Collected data
+ + + +
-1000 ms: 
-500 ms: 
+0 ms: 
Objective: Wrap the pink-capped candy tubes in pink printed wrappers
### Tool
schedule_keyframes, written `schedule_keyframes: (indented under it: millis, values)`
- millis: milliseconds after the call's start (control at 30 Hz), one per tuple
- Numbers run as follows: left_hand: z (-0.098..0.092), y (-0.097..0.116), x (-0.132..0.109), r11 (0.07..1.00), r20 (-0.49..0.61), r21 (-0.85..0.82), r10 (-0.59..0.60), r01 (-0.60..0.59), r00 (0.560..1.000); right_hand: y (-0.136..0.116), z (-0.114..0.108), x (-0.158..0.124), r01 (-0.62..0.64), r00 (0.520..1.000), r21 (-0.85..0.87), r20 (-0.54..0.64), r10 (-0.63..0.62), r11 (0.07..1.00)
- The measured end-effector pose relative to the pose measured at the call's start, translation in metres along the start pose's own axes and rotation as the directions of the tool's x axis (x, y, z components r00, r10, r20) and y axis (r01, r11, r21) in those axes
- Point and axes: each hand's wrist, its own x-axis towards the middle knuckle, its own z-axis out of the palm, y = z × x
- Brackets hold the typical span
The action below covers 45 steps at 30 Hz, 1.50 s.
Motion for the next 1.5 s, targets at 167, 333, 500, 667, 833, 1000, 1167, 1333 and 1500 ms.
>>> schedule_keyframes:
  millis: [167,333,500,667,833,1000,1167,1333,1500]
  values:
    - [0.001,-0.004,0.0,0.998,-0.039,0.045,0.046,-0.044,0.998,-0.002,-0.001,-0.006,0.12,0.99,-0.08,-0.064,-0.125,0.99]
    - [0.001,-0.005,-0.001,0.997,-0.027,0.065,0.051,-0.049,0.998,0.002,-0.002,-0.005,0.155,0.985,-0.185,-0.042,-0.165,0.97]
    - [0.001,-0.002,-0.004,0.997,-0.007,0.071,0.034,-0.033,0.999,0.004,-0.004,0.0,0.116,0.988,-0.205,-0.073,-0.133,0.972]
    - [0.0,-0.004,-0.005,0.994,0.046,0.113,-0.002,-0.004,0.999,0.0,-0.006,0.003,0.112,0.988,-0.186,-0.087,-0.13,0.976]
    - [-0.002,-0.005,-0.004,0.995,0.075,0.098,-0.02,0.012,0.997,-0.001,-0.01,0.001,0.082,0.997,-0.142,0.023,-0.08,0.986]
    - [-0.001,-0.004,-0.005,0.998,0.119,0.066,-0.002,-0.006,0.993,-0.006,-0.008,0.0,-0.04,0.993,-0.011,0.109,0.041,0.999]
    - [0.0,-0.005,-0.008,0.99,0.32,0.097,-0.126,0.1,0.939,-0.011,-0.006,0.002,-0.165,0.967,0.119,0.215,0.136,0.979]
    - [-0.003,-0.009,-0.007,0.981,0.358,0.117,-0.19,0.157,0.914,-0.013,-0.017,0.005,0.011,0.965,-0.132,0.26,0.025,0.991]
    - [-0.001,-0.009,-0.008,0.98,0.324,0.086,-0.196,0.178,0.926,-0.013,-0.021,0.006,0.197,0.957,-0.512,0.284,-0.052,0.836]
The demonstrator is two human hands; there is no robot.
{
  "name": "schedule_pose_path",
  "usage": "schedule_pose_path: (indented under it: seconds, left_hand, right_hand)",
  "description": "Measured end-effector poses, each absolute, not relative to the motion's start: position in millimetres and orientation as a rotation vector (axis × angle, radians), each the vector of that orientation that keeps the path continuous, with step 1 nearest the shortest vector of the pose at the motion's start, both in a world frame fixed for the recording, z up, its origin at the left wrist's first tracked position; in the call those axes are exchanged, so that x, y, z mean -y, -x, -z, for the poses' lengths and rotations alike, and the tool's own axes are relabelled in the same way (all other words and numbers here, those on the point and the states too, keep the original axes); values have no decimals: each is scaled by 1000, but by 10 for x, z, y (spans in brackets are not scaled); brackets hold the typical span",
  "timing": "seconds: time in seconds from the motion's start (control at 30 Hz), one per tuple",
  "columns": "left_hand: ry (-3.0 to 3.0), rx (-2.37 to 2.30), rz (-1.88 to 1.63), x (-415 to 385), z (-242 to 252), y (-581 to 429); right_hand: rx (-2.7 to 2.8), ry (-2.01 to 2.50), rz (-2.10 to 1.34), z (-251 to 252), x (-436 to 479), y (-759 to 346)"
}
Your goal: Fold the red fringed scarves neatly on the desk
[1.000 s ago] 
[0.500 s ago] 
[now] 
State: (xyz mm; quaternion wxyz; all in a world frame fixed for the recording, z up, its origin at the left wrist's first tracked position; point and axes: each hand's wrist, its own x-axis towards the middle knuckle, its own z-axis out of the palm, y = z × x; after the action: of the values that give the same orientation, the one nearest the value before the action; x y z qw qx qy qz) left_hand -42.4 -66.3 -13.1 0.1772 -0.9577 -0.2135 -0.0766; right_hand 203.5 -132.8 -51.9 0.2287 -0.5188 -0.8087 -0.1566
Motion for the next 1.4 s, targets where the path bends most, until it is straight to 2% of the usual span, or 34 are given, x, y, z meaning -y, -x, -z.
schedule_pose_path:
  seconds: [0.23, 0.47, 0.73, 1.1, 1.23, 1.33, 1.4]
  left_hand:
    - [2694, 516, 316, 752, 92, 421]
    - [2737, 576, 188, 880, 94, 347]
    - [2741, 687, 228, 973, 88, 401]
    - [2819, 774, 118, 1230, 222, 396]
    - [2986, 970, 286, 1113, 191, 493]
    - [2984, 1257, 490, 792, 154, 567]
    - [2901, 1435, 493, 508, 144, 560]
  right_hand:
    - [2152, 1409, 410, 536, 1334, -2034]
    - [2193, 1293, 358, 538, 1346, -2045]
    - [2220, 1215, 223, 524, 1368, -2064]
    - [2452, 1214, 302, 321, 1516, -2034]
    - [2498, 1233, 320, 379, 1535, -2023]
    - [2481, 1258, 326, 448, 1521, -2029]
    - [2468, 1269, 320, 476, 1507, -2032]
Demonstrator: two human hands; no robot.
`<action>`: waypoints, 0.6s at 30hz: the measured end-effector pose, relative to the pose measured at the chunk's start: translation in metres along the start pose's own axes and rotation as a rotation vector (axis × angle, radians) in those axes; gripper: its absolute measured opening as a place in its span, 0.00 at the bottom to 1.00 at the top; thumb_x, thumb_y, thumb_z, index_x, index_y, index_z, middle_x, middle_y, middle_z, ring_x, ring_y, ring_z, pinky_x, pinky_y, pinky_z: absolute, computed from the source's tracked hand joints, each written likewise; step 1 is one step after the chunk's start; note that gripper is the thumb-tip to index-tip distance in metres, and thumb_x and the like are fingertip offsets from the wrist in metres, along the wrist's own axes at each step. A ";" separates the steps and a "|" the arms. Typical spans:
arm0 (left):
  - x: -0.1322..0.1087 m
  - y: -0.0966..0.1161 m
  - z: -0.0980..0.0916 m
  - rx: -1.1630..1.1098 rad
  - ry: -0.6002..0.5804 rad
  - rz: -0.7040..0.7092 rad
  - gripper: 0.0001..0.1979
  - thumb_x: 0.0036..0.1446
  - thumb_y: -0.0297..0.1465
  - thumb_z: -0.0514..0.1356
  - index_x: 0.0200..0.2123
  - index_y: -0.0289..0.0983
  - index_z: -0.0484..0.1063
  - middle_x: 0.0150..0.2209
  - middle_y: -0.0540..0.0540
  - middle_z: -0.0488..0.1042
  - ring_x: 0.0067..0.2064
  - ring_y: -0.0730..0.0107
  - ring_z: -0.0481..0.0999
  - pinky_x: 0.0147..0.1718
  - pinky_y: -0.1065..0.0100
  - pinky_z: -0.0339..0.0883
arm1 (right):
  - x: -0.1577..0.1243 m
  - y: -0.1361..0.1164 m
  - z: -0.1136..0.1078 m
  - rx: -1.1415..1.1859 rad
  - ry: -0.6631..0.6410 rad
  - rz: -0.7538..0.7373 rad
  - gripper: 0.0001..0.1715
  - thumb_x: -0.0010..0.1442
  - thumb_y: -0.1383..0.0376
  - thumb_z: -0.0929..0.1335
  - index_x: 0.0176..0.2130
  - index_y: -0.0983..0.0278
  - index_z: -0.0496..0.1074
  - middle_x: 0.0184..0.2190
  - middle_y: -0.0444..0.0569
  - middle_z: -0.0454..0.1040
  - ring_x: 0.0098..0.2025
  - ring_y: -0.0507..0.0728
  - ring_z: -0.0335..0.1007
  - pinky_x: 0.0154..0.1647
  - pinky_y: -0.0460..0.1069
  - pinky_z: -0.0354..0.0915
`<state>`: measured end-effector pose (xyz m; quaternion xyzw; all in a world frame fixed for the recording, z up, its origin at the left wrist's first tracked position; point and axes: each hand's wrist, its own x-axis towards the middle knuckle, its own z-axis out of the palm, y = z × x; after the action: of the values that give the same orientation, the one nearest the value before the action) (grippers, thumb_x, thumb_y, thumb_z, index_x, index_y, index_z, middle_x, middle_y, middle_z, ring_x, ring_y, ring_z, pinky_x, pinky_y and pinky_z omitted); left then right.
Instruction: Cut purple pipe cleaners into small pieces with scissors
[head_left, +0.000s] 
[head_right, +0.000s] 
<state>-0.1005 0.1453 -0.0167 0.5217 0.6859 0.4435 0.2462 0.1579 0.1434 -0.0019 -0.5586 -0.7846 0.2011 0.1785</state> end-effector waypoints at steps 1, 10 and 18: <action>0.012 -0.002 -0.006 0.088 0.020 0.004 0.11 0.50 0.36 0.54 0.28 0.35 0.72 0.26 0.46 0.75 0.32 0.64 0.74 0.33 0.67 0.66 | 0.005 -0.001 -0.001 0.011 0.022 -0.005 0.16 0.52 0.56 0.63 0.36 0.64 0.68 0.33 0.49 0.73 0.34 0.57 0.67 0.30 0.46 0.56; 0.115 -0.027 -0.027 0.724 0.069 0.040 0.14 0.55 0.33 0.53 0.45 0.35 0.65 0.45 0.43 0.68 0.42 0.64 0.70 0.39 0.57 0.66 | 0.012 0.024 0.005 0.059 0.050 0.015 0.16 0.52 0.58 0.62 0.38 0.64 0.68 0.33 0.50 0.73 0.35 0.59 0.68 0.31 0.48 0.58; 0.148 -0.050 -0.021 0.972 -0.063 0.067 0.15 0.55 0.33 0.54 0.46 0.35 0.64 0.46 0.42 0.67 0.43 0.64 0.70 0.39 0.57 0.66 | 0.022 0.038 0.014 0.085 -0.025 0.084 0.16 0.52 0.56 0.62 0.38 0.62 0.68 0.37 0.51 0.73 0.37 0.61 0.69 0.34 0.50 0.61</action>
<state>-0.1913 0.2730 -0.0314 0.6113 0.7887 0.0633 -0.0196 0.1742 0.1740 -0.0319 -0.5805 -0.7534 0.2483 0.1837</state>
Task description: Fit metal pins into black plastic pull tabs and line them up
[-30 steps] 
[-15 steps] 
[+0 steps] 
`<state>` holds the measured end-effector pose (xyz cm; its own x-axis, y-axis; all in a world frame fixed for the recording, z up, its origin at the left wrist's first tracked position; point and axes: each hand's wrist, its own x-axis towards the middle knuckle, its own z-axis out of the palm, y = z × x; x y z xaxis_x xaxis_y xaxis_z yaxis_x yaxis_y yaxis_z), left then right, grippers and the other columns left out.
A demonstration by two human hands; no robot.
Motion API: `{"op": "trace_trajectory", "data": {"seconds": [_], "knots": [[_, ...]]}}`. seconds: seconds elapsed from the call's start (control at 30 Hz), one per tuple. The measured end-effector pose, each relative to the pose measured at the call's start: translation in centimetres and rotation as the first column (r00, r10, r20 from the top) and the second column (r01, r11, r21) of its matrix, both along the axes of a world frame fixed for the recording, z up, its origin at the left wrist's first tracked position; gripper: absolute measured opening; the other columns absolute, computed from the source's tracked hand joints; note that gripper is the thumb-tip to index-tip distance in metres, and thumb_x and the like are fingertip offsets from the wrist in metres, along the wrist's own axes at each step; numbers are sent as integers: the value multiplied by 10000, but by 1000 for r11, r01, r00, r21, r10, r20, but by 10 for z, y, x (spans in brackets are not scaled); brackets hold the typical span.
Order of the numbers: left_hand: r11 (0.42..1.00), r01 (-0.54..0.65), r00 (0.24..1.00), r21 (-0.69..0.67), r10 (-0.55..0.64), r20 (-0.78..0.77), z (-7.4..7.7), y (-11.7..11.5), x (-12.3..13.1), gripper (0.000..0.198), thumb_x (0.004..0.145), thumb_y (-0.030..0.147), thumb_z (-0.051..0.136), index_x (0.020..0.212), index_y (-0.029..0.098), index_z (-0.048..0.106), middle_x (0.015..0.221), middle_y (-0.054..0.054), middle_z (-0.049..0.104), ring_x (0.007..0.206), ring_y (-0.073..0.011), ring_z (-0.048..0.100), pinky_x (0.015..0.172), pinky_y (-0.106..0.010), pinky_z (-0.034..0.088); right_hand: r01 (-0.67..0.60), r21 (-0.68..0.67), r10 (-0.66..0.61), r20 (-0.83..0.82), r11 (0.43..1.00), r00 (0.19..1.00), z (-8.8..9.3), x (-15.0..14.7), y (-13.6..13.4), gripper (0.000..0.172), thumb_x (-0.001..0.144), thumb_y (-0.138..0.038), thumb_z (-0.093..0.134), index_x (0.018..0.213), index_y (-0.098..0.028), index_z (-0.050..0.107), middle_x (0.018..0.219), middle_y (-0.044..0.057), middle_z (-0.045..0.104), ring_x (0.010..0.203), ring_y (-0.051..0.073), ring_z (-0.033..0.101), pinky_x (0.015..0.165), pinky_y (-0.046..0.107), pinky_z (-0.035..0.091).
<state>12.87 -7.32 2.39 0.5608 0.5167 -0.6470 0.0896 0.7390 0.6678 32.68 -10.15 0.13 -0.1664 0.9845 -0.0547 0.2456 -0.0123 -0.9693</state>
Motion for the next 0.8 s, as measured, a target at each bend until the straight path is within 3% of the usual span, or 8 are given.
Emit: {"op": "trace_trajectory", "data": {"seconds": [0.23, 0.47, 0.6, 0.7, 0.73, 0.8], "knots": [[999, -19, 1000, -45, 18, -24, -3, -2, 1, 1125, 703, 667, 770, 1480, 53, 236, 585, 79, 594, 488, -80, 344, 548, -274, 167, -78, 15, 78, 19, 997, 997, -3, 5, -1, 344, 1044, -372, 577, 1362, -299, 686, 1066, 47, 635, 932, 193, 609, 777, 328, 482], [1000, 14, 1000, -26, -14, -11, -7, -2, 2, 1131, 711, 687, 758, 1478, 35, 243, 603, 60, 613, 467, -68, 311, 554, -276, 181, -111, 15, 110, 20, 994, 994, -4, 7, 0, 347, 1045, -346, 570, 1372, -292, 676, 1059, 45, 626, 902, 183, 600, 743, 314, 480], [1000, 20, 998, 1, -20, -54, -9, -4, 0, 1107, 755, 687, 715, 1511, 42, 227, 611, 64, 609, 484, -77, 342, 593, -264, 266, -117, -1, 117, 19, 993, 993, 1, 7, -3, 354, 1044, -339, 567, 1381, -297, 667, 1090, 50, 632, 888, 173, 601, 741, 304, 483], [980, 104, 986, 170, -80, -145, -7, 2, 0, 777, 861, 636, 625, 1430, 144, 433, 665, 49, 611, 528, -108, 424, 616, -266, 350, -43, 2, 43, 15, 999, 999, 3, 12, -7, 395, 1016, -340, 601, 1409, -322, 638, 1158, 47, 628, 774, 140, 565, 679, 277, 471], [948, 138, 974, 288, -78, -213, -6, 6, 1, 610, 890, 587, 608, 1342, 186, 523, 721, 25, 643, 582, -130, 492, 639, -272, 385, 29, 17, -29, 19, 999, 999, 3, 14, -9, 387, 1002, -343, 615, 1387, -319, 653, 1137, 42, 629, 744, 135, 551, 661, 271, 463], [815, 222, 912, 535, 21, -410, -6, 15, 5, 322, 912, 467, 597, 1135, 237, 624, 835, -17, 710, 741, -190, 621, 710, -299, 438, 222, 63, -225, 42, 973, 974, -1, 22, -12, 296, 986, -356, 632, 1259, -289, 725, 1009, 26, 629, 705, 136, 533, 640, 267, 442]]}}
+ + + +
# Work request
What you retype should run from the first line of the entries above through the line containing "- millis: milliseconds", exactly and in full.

# Answer space
-1000 ms: 
-500 ms: 
+0 ms: 
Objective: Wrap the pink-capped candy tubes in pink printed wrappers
### Tool
schedule_keyframes, written `schedule_keyframes: (indented under it: millis, values)`
- millis: milliseconds after the call's start (control at 30 Hz), one per tuple

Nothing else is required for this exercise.